● WHAT YOU ARE ASKED TO DO: Wherever a line of the listing holds the string "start", copy that line.

_ _ _ _

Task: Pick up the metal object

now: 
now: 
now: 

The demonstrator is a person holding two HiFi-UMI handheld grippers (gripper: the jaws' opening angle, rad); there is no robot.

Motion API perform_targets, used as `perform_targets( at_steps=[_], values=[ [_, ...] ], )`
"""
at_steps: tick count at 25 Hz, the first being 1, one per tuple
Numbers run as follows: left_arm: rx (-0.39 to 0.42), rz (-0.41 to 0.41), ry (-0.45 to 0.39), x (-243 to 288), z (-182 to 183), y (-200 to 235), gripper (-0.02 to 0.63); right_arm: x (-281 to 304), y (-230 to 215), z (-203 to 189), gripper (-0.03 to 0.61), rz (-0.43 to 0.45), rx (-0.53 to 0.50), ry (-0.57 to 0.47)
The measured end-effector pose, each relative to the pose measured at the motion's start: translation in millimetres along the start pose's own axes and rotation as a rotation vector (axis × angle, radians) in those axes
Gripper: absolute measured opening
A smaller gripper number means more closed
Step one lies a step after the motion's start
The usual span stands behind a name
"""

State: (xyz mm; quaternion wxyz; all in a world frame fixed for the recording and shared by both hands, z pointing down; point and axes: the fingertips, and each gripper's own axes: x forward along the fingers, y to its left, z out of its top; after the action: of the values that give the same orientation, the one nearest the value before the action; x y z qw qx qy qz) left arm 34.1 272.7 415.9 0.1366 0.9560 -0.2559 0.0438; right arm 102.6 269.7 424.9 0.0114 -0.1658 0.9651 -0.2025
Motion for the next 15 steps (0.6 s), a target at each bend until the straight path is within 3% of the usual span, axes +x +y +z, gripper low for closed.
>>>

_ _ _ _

● RESPONSE AREA:
The measured end-effector pose, each relative to the pose measured at the motion's start: translation in millimetres along the start pose's own axes and rotation as a rotation vector (axis × angle, radians) in those axes
Step one lies a step after the motion's start

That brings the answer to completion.